The bill’s sponsors say the law is intended to educate high school students on the importance of candid, open communication during sexual encounters, in an effort to guard against sexual assault. But advocates for abstinence education say that while preparing students to protect themselves from sexual assault is important, the “affirmative consent” conversation is based on the flawed assumption that the best we can do for students is teach them risk reduction, rather than risk avoidance.
“We are very concerned that we are seeing a move toward consent being the arbiter of whether or not teen sex is appropriate,” said Valerie Huber, president of the National Abstinence Education Association. “We think that is a disservice to our teens and it also ignores all the scientific research showing young people are much better off both now and in the future if they don’t have sex.”
The bill states sexual activity is only considered consensual when both partners clearly articulate their willingness to participate through “affirmative, conscious, and voluntary agreement” at every stage.
Lawmakers adopted last year’s college-level laws in both California and New York amidst a firestorm of rising public scrutiny regarding sexual assaults on campus. More than a dozen other states are currently considering similar “affirmative consent” laws.

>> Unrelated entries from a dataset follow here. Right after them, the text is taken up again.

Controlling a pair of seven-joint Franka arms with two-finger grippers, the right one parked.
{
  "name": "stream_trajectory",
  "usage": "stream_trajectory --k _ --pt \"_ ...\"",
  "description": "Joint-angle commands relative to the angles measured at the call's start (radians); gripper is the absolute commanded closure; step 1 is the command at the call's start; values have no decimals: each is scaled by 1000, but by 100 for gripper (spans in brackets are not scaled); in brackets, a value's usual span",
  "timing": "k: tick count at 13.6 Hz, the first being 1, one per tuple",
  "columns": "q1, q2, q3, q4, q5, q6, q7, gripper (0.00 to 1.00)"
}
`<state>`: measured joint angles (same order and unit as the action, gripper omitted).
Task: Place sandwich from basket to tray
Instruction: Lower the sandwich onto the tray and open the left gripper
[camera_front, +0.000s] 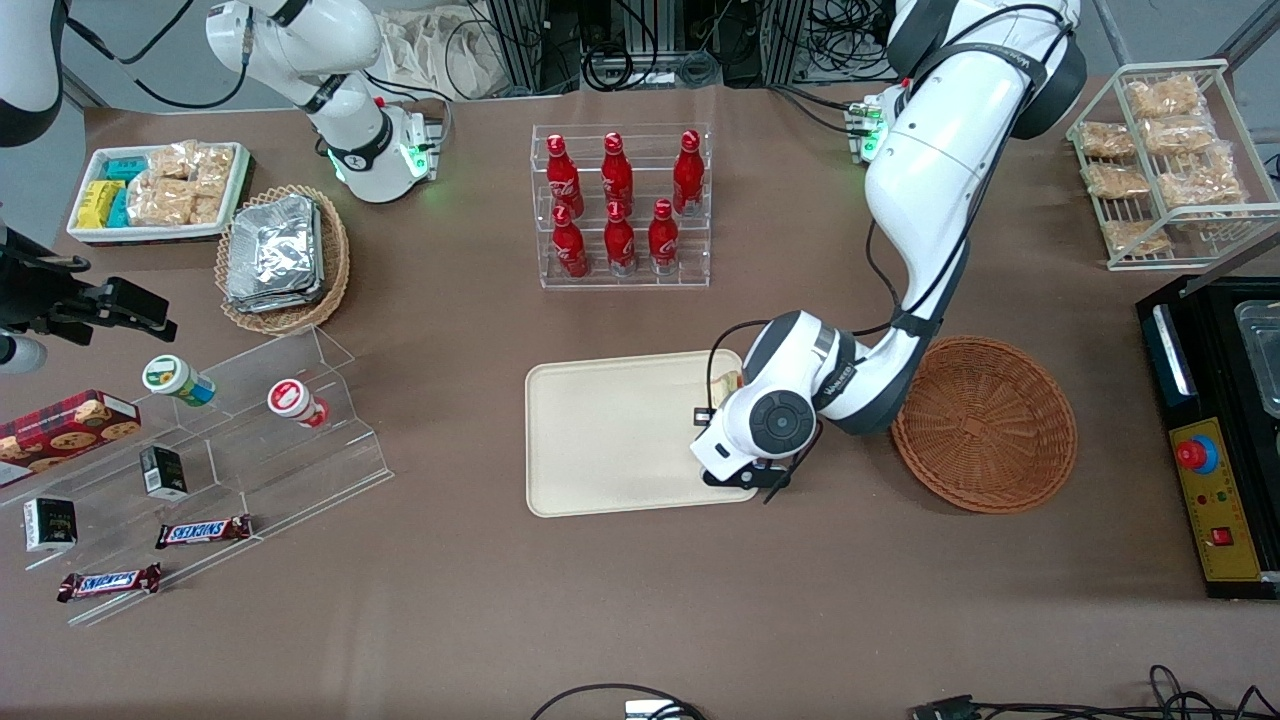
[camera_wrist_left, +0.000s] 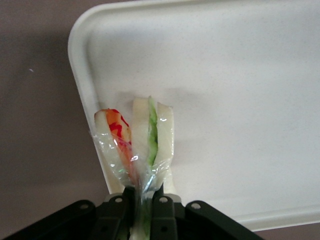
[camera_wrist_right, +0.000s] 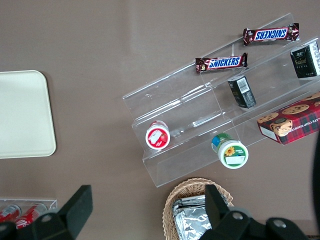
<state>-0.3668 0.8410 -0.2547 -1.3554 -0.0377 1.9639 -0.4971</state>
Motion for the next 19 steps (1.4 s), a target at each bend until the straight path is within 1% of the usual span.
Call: stream_trajectory --k 1,2,3,4,11,15,17,19 --pt "-9 29 -1 47 -8 4 11 75" --pt "-9 32 -1 47 -4 12 12 35" --pt "-9 35 -1 44 -4 18 12 14" --pt "-9 36 -1 44 -5 27 12 0" --pt "2 15 0 48 -10 35 -4 0" --pt "35 -94 8 49 -2 26 0 0" --pt "113 -170 5 39 -7 -9 6 0" --pt "158 -255 8 41 -1 -103 8 0"
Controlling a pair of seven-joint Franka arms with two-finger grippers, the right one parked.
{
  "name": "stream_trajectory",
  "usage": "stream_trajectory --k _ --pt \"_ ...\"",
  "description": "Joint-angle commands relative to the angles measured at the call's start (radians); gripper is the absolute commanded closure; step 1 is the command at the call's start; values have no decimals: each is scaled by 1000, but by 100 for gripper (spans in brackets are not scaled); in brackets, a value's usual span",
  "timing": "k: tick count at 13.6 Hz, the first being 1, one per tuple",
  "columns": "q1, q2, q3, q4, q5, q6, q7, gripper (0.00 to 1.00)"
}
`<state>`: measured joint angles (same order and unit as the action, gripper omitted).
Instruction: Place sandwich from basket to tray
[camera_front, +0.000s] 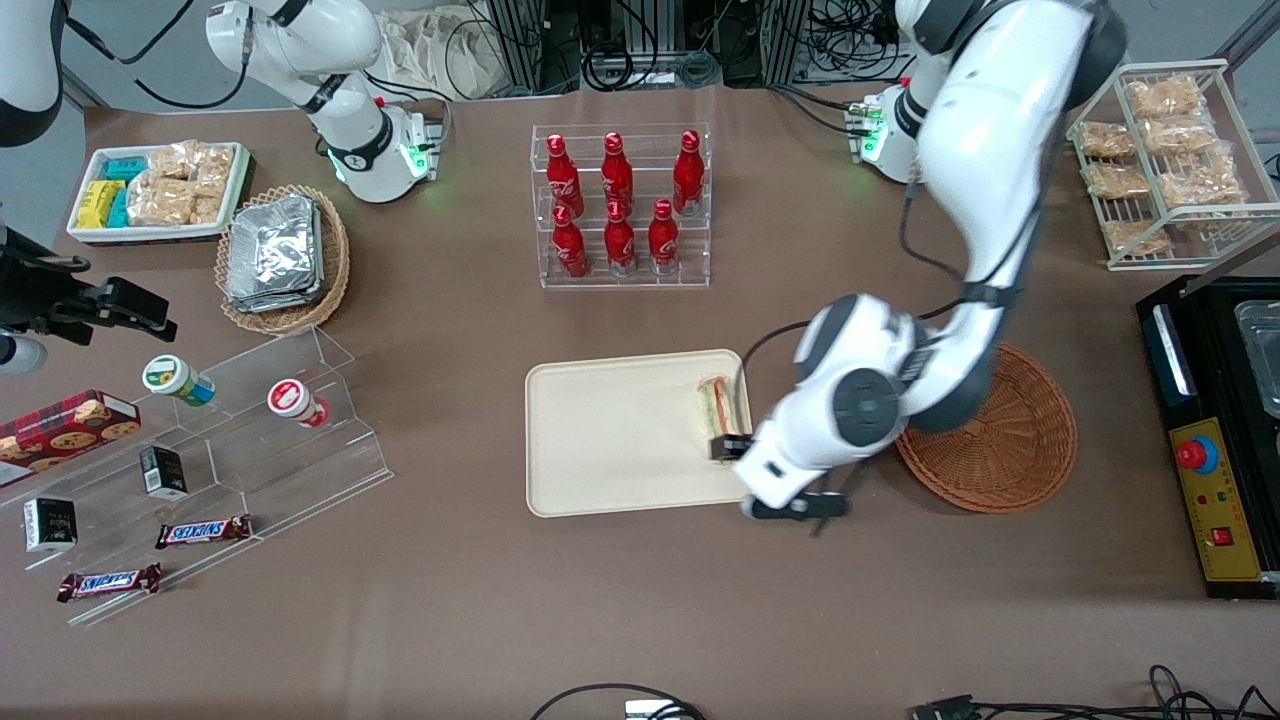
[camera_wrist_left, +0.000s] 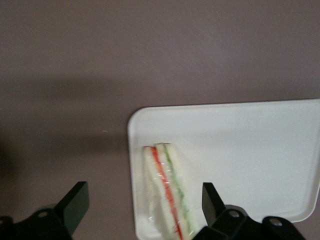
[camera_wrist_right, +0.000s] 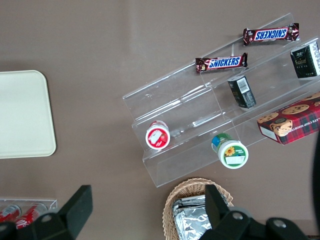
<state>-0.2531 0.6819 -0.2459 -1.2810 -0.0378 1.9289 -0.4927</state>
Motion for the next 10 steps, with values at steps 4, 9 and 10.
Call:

But the laws have not been universally applauded. Critics point out that while the laws require colleges and universities to use the “affirmative assent” standard in their internal investigations, it is not a criminal legal standard. Anyone found guilty of violating the standard under campus policy will not necessarily be convicted under criminal law as well.
“There is a serious concern among the legal community about the ramifications of ‘affirmative consent,’ that it could, in fact, compromise due process,” Huber said.
Advocates of students’ rights also argue the law unfairly impedes student freedom by trying to dictate when and where they have these conversations.
“What we would support is teaching students about how desirable it is to have better communication about their partner’s boundaries up front,” Joe Cohn, an attorney with the Foundation for Individual Rights in Education, told The Guardian. “That is not a bad thing. But teaching students that it is a requirement dramatically undermines student rights.”
The law at both the college and high school levels also fails to clearly define the accused’s rights. Educational institutions are at liberty to draft their own criteria for proving guilt or innocence with varying potential consequences, ranging from restrained disciplinary action to expulsion.
For high school parents who wish to exercise their authority to have these types of sensitive conversations with their own children, California does offer an opt-out policy for sex education. School districts are required to notify parents, make curricula available, and allow students to opt-out with parental approval.
Although the new law is slated to take effect on Jan. 1, it is dependent on the California Department of Education revising curriculum to meet the new standard. That’s not scheduled to happen until 2018.